We were left without the galley, without the Archbishop, without the Archbishop’s crucifix (the wind took it off as well), without the galley slaves, since in all the turbulence and with every chain welded to the boat they went down with it; and almost without ourselves, because most died. Those of us who went ashore to sleep were safe; we had lashed the canoe to the largest trees, and as soon as the weather calmed down we set out to join the others at Matamaná on the southern coast of Cuba where a great many turtle fishers live and where L’Olonnais would probably be, rounding up canoes. And so he was. It gave us great joy to find ourselves together again with the other Brothers, thinking that here would be the end of our poverty and tribulation.

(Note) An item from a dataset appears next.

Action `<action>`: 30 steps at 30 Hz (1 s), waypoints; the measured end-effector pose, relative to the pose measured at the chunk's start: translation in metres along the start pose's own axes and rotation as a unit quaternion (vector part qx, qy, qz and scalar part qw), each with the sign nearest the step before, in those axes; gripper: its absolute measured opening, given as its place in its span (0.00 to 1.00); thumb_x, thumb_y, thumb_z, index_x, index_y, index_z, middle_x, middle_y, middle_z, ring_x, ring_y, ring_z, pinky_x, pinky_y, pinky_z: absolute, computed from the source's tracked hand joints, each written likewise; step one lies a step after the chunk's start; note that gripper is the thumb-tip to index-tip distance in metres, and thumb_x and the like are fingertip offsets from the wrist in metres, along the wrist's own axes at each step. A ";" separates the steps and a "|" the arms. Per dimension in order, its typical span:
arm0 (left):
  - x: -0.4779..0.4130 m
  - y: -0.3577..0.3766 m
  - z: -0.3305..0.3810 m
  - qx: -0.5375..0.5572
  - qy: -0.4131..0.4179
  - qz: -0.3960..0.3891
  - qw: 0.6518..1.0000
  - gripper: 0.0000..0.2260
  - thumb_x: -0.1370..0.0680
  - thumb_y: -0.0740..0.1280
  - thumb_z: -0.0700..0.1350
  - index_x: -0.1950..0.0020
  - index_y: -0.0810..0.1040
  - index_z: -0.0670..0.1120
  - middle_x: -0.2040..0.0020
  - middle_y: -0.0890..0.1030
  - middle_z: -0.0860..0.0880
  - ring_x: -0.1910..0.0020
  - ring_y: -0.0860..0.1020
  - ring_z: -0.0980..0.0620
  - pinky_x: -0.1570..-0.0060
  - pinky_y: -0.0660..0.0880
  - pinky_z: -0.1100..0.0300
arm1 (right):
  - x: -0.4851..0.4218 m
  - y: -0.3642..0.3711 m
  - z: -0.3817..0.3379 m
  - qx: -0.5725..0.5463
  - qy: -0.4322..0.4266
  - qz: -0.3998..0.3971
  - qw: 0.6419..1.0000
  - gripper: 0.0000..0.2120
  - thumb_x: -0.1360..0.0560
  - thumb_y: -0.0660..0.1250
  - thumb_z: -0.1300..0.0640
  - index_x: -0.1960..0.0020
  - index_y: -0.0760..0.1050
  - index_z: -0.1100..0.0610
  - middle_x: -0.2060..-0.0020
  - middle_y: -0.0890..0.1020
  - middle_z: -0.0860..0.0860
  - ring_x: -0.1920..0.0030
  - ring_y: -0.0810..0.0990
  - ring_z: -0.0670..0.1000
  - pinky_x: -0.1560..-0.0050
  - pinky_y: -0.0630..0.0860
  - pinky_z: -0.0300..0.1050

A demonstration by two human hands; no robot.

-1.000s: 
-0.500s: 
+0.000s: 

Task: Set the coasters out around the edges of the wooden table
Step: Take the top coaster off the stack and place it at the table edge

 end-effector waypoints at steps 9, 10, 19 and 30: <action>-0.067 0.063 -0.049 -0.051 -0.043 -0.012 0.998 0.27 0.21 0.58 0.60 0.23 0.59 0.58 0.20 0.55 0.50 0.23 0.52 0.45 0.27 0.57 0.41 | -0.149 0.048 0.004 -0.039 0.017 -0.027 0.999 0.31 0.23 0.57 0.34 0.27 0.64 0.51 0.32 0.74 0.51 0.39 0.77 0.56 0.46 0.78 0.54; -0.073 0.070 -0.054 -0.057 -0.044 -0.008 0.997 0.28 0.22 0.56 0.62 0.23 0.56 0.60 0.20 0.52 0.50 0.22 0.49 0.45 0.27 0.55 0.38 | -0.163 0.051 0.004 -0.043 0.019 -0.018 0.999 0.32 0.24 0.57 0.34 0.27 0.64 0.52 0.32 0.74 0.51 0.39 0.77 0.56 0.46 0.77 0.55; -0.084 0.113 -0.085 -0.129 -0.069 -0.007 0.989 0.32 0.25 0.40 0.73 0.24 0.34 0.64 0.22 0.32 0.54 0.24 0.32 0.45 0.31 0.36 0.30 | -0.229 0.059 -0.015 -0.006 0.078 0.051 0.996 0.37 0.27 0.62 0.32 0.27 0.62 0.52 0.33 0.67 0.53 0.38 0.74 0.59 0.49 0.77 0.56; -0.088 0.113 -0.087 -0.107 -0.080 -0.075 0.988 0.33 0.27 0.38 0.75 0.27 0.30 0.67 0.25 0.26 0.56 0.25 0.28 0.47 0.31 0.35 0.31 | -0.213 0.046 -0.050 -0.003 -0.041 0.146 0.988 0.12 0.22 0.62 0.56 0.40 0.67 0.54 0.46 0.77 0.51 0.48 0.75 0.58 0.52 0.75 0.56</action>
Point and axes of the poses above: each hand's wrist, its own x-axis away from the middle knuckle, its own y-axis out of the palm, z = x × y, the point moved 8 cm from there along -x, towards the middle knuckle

We set sail for Cape Gracias a Dios, located on the mainland in the same latitude as the Isla de Pinos, but once at sea we were overtaken by a sultry calm: no longer beloved by the Caribbean. Had we been touched by Huracán? Water and wind were now both contrary, and our food supplies running low. By canoe we found an estuary and went in search of food and water, stealing it from the Indians: a store of corn, livestock, and chickens, yet not enough for the enterprise we had planned, thus continuing to cruise along the coast of the Gulf of Honduras seeking more provisions; yet in raid after raid on the impoverished Indians we never got enough together for all of us for long and we would finish off what we had previously collected before we got the next batch. Then we came to Puerto Caballos, a Spanish market center with warehouses where they store all the merchandise that comes down from up-country until the arrival of their ships.
We captured a Spanish ship and, not to arouse suspicion, used it to approach the mainland, taking over the two warehouses and all the buildings in the town, and also taking many of the inhabitants prisoner. L’Olonnais inflicted the most awful tortures on them, so viciously that when I asked permission to heal the body of a poor woman tortured severely, a woman whom he had decided to leave alive, not from compassion but out of cruelty, simply so she would continue to suffer the agony his vindictiveness had brought her, in response I was asked whether I considered myself a surgeon or a veterinarian, since she being Spanish, my intention to treat her was just like a veterinarian would do, because treating her was like treating animals. Yet I could not withhold my compassion, and to avoid a clash with L’Olonnais I gave her some poison during the night so her soul might greet the dawn without that body so sorely abused by his extravagant persecution.